Un solo nombre para las dos es el valor por defecto correcto, porque así los aparatos se mueven entre las bandas por su cuenta según cambian las condiciones. Los nombres separados merecen tenerse solo cuando un aparato concreto necesita quedar fijado a una banda concreta.
La elección parece una preferencia de nomenclatura y es en realidad una elección sobre quién decide qué banda usa un aparato.
Qué hace un solo nombre
Cuando las bandas comparten nombre, elige el aparato.
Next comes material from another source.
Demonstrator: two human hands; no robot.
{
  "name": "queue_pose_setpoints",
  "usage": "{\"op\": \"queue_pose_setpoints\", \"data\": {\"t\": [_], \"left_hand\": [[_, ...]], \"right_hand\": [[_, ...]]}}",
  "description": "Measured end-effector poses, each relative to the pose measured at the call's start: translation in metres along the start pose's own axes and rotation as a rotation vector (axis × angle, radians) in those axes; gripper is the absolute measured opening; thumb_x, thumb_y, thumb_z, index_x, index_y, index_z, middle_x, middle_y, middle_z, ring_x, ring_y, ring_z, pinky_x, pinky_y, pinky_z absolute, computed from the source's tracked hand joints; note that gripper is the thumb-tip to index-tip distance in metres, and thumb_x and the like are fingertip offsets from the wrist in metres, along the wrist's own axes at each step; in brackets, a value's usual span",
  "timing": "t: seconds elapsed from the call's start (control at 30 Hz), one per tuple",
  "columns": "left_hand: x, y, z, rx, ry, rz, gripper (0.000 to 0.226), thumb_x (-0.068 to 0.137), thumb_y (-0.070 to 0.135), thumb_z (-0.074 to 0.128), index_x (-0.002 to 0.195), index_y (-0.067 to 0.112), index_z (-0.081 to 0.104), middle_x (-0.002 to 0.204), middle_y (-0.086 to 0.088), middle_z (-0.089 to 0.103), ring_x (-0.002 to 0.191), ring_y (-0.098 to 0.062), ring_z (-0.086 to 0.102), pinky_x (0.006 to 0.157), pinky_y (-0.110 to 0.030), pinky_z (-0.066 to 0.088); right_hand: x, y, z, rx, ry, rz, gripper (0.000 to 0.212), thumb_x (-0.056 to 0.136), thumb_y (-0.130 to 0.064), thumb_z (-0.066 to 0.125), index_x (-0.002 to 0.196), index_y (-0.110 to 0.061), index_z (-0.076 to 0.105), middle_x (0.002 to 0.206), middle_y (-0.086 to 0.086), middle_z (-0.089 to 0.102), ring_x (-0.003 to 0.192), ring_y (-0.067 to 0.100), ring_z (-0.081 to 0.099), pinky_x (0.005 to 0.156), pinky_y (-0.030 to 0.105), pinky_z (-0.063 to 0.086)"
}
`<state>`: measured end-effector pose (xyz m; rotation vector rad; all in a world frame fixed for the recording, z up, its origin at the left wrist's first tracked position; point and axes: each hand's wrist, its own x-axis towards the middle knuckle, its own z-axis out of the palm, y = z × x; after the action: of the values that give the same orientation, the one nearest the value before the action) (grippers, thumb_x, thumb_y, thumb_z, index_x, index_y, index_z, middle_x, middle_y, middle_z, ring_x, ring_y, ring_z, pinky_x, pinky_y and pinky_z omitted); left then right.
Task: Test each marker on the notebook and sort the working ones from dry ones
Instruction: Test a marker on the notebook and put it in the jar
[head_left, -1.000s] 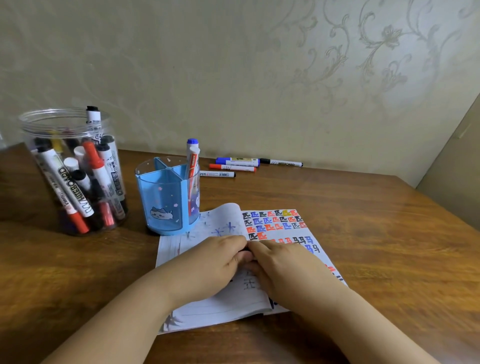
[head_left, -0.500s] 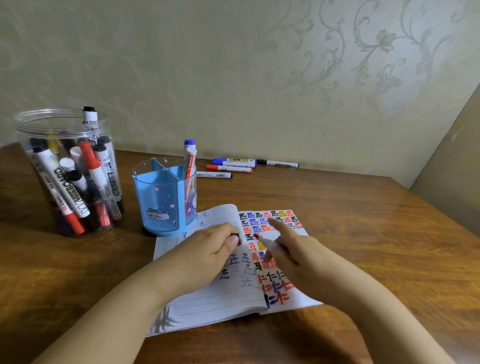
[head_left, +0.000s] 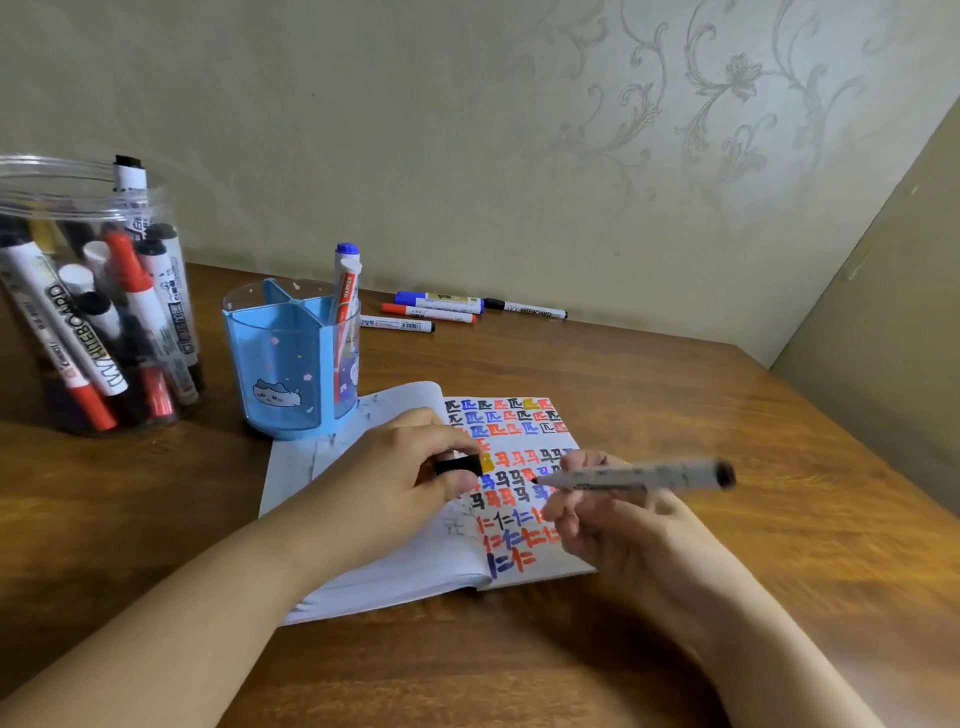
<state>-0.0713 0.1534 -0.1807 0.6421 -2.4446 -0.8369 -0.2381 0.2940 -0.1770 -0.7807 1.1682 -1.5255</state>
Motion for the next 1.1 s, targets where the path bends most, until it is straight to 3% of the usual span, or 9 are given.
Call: {"op": "queue_pose_setpoints", "data": {"t": [0.07,0.1,0.17,0.3,0.4,0.57,0.67,0.77,1.1], "left_hand": [[-0.001,0.001,0.002,0.004,-0.007,-0.005,0.025,0.086,0.034,0.058,0.112,0.034,0.059,0.099,0.023,0.049,0.092,0.009,0.049,0.069,-0.002,0.038],[-0.001,0.001,0.003,0.013,-0.01,-0.004,0.025,0.086,0.035,0.058,0.111,0.034,0.059,0.097,0.024,0.049,0.092,0.008,0.049,0.069,-0.002,0.038],[-0.003,0.002,0.004,0.033,-0.024,0.003,0.02,0.086,0.037,0.057,0.106,0.035,0.06,0.095,0.025,0.049,0.092,0.007,0.05,0.069,-0.002,0.038],[-0.003,0.003,0.007,0.053,-0.071,0.021,0.018,0.086,0.038,0.056,0.104,0.035,0.061,0.095,0.025,0.052,0.095,0.007,0.049,0.075,-0.004,0.039],[-0.003,0.003,0.008,0.068,-0.09,0.026,0.019,0.086,0.038,0.056,0.104,0.035,0.061,0.092,0.028,0.049,0.094,0.01,0.048,0.076,-0.001,0.036],[-0.004,0.002,0.008,0.08,-0.101,0.013,0.02,0.086,0.039,0.056,0.105,0.036,0.06,0.093,0.028,0.05,0.092,0.011,0.048,0.073,0.002,0.035],[-0.004,0.002,0.008,0.079,-0.109,0.008,0.02,0.087,0.038,0.056,0.106,0.035,0.06,0.096,0.025,0.052,0.093,0.009,0.048,0.075,0.001,0.035],[-0.004,0.003,0.008,0.082,-0.11,0.002,0.021,0.087,0.038,0.056,0.107,0.035,0.06,0.098,0.024,0.052,0.093,0.009,0.048,0.074,-0.001,0.036],[-0.004,0.002,0.006,0.08,-0.112,-0.013,0.023,0.086,0.038,0.057,0.108,0.033,0.061,0.103,0.019,0.057,0.095,0.004,0.05,0.078,-0.009,0.041]], "right_hand": [[-0.001,0.009,-0.002,-0.233,0.006,-0.077,0.023,0.077,-0.034,0.072,0.082,-0.018,0.055,0.06,0.006,0.055,0.052,0.012,0.045,0.05,0.019,0.04],[-0.003,0.01,-0.001,-0.404,0.039,-0.113,0.029,0.077,-0.048,0.063,0.079,-0.02,0.053,0.054,0.001,0.05,0.048,0.01,0.039,0.049,0.017,0.034],[-0.003,0.01,0.001,-0.58,0.111,-0.17,0.034,0.081,-0.056,0.047,0.079,-0.023,0.054,0.049,-0.003,0.045,0.046,0.012,0.036,0.05,0.02,0.031],[0.0,0.009,0.003,-0.733,0.252,-0.125,0.028,0.09,-0.034,0.057,0.071,-0.014,0.059,0.066,0.008,0.066,0.065,0.028,0.065,0.064,0.046,0.05],[-0.001,0.011,0.002,-0.862,0.234,-0.143,0.023,0.084,-0.022,0.065,0.069,-0.009,0.052,0.056,-0.004,0.063,0.054,0.005,0.062,0.053,0.028,0.046],[-0.001,0.017,-0.002,-0.899,0.254,-0.203,0.029,0.084,-0.02,0.065,0.067,-0.008,0.045,0.069,0.011,0.064,0.065,0.022,0.065,0.046,0.019,0.037],[0.0,0.02,-0.002,-0.905,0.249,-0.197,0.029,0.085,-0.017,0.065,0.065,-0.01,0.045,0.057,-0.002,0.059,0.053,0.009,0.058,0.043,0.014,0.032],[0.001,0.021,-0.002,-0.935,0.231,-0.19,0.03,0.085,-0.015,0.064,0.064,-0.012,0.043,0.05,-0.012,0.053,0.046,-0.002,0.049,0.041,0.012,0.03],[0.001,0.02,-0.005,-0.913,0.214,-0.199,0.034,0.084,-0.016,0.065,0.059,-0.017,0.042,0.055,-0.001,0.051,0.052,0.013,0.047,0.043,0.019,0.03]]}}
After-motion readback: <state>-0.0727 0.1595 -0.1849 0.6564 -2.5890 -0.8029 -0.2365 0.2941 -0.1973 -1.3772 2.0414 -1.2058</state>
Mira lo que oye, se une a la banda que prefiere, y se pasa a la otra cuando cambian las condiciones: al caminar de la habitación del router al extremo opuesto de la casa, un teléfono puede deslizarse de la banda alta a la baja sin que nadie lo note.
Eso es casi siempre lo que quieres, porque el aparato sabe cosas que el router no: cuánta señal hay donde está, y qué puede hacer su propia radio.
Significa además un solo nombre y una sola contraseña en todos los aparatos de la casa, cosa que en una vivienda vale más que cualquier ajuste fino.
Qué hacen los nombres separados
Le quitan la decisión al aparato y se la dan a quien tecleó el nombre. Eso resulta útil exactamente en tres situaciones.
Un aparato que tiene que quedarse en 2,4 GHz. Algunos equipos no tienen radio de 5 GHz, y algunos no completan su puesta en marcha inicial mientras se emite un nombre compartido en varias bandas. Los fabricantes que lo saben lo publican en sus instrucciones.
Un aparato que tiene que quedarse en 5 GHz. Una máquina fija cerca del router, con la que prefieres que nunca caiga a una banda baja concurrida.
El diagnóstico. Separar los nombres temporalmente es una manera rápida de averiguar si un problema pertenece a una banda, y después se vuelven a juntar.
Dónde está normalmente el problema de verdad
La gente separa los nombres porque un aparato se pega a la banda equivocada, y esa adherencia es normalmente un comportamiento de desplazamiento y no de nomenclatura: un teléfono que se unió a la banda alta cerca del router sigue aferrado a una señal débil en vez de pasarse a la de la banda baja, más fuerte.
Ese comportamiento vive en el cliente, no en el router. Algunos puntos de acceso y sistemas mesh implementan mecanismos que animan a un aparato a seguir adelante, y los fabricantes los describen con sus propias palabras en sus propias páginas de administración. Ayudan; no le llevan la contraria a un aparato que ya se ha decidido.
Las redes de invitados son una cuestión aparte
Una red de invitados es un segundo nombre por otro motivo —separación, no elección de banda— y debería seguir la misma regla internamente: un solo nombre de invitados en todas las bandas salvo que algo concreto necesite quedar fijado.
El valor por defecto del que merece partir
Un nombre para 2,4 y 5 GHz. Decide sobre 6 GHz por separado, porque desplazarse entre una radio de 6 GHz y las demás es donde más difieren las implementaciones. Y guarda de reserva un nombre aparte de 2,4 GHz, sin usar, para el día en que un aparato nuevo se niegue a ponerse en marcha de otra manera.
Las preguntas que surgen antes de un pedido
¿Por qué un aparato antiguo no se une a la red en absoluto?
Algunos equipos antiguos solo tienen radio de 2,4 GHz y a algunos les confunde una red emitida en varias bandas bajo un mismo nombre. Cuando un fabricante publica un requisito de puesta en marcha de ese tipo, el remedio habitual es un nombre aparte de 2,4 GHz, reservado a esos aparatos y usado por nada más.
¿La banda de 6 GHz sigue la misma regla?
Puede emitirse con el nombre compartido o con uno propio, y las dos cosas se comportan de forma distinta para un aparato que se desplaza. Lleva además una condición que las otras bandas no tienen: funcionar ahí exige WPA3, así que un nombre de red en 6 GHz es siempre uno protegido.